Being a second-time founder, Ruseva exited her first company in 2013. She went back to the corporate world for 5 years only to realize how few people were collaborating in the office, especially beyond their job role, department, gender, generation, and origin. “This not only creates boundaries for learning and professional growth, but it also hinders innovation which is necessary at today’s speed and complexity of development,” she shares.
Ruseva founded Mentessa before she even had a team. She bootstrapped her way through customer discovery, product ideation, prototyping, and eventually team building. Her husband, Andrey Andreev, joined her in the role of the tech co-founder, and together they participated in the program of Founder Institute.
The future of Mentessa
After COVID-19 accelerated the need for effective remote work, Mentessa experienced rapid growth. In 2021, the company was endorsed by NASDAQ for supporting the SDG agenda and creating equal opportunities for everyone in the workplace.
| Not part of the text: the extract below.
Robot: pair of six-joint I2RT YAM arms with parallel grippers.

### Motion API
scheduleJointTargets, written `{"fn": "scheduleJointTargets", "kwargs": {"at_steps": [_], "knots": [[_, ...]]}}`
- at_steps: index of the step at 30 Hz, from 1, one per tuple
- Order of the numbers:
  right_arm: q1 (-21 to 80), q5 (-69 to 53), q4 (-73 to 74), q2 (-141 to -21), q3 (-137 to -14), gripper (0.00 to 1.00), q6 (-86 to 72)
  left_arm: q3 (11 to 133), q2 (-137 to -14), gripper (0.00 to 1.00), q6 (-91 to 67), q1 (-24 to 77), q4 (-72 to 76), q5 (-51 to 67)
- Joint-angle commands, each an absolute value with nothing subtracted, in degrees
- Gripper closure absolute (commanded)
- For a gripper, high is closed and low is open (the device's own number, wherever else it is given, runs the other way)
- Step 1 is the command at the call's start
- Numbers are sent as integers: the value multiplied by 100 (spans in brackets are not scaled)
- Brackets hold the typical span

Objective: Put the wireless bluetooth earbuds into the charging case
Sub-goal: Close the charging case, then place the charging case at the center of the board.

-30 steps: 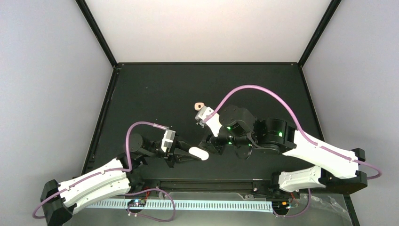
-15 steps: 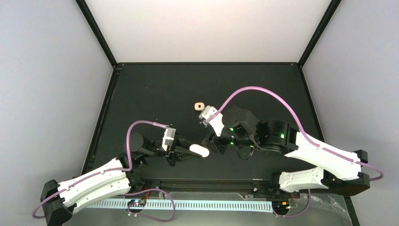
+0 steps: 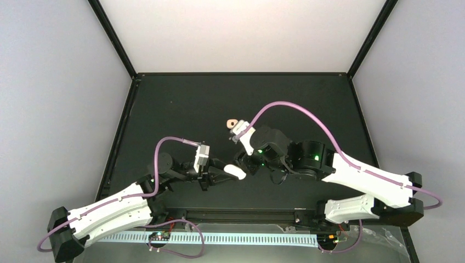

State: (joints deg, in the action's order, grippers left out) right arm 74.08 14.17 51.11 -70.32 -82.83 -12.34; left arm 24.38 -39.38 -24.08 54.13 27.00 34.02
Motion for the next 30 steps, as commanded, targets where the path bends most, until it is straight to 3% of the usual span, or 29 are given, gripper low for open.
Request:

For the short time it has been on the market, Mentessa has attracted customers such as Deutsche Telekom, Linde, or OTPbank. Currently, more than 5000 people use Mentessa’s white-label solution in their organizations and communities.
“We are now growing our team and plan to expand internationally. We have both studied in math high schools in Bulgaria and are well connected with the Bulgarian tech community. Building an engineering and product team in Bulgaria poses a great opportunity for Mentessa,” Ruseva concludes.